[Start of Attachment]
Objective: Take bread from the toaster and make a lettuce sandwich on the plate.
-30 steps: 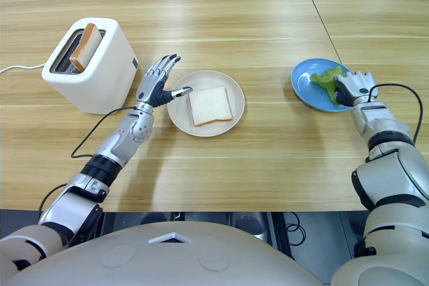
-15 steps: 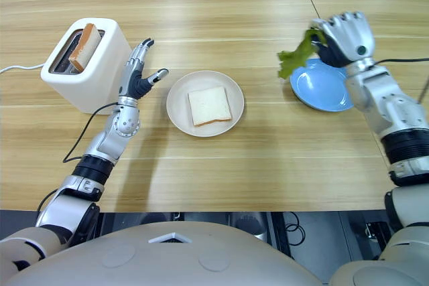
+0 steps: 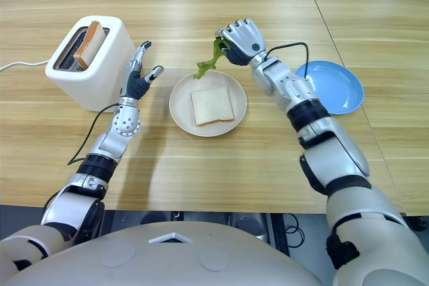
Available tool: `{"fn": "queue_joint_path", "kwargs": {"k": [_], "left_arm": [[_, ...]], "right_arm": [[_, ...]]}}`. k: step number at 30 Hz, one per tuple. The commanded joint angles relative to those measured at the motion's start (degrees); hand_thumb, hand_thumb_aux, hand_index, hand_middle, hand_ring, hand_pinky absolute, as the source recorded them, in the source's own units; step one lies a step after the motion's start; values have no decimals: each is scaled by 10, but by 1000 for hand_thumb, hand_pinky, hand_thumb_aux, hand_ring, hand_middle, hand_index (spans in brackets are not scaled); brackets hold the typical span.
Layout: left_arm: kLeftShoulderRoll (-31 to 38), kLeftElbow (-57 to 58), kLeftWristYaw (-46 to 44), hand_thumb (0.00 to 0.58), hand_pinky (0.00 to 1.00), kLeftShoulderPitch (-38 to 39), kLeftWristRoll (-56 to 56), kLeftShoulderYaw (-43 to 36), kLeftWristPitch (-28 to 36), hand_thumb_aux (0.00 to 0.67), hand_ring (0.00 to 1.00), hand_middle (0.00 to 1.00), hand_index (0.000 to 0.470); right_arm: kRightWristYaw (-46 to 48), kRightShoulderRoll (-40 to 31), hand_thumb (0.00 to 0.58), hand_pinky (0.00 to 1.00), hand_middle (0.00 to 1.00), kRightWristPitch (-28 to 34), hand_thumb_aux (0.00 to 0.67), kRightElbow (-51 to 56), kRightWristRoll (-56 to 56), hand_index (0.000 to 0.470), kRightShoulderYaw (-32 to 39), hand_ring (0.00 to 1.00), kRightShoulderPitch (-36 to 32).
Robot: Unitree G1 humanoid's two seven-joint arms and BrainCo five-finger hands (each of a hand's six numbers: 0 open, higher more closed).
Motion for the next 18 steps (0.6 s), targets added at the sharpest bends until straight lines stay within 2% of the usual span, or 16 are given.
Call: {"fn": "queue_joint_path", "kwargs": {"k": [1, 9, 18], "left_arm": [[-7, 8, -4, 0, 0, 2, 2, -6, 1, 0, 0, 0, 0], [-12, 9, -6, 0, 0, 4, 9, -14, 5, 0, 0, 0, 0], [-17, 16, -3, 0, 0, 0, 15, -18, 8, 0, 0, 0, 0]], "right_arm": [[-16, 22, 580, 1000, 1000, -22, 670, 71, -6, 460, 25, 1000, -8], [-12, 22, 580, 1000, 1000, -50, 670, 70, -2, 460, 51, 1000, 61], [48, -34, 580, 1000, 1000, -35, 670, -113, 15, 460, 25, 1000, 156]]}}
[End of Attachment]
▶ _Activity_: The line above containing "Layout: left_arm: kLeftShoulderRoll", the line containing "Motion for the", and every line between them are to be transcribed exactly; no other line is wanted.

▶ _Result_:
Layout: left_arm: kLeftShoulderRoll (-31 to 38), kLeftElbow (-57 to 58), kLeftWristYaw (-46 to 44), hand_thumb (0.00 to 0.58), hand_pinky (0.00 to 1.00), kLeftShoulderPitch (-38 to 39), kLeftWristRoll (-56 to 56), kLeftShoulderYaw (-43 to 36), kLeftWristPitch (-28 to 36), hand_thumb_aux (0.00 to 0.67), hand_ring (0.00 to 1.00), hand_middle (0.00 to 1.00), hand_index (0.000 to 0.470); right_arm: kRightWristYaw (-46 to 48), kRightShoulderRoll (-40 to 31), hand_thumb (0.00 to 0.58), hand_pinky (0.00 to 1.00), hand_middle (0.00 to 1.00), kRightWristPitch (-28 to 34), hand_thumb_aux (0.00 to 0.67), kRightElbow (-51 to 56), kRightWristRoll (-56 to 56), hand_index (0.000 to 0.470), kRightShoulderYaw (-32 to 39), hand_ring (0.00 to 1.00), kRightShoulderPitch (-36 to 32).
Robot: Unitree G1 humanoid's two seven-joint arms and BrainCo five-finger hands (each of a hand's six numbers: 0 open, higher more closed).
Motion for the next 18 steps (0.6 s), targets added at the sharpest bends until straight lines stay within 2% of the usual span, or 16 are given.

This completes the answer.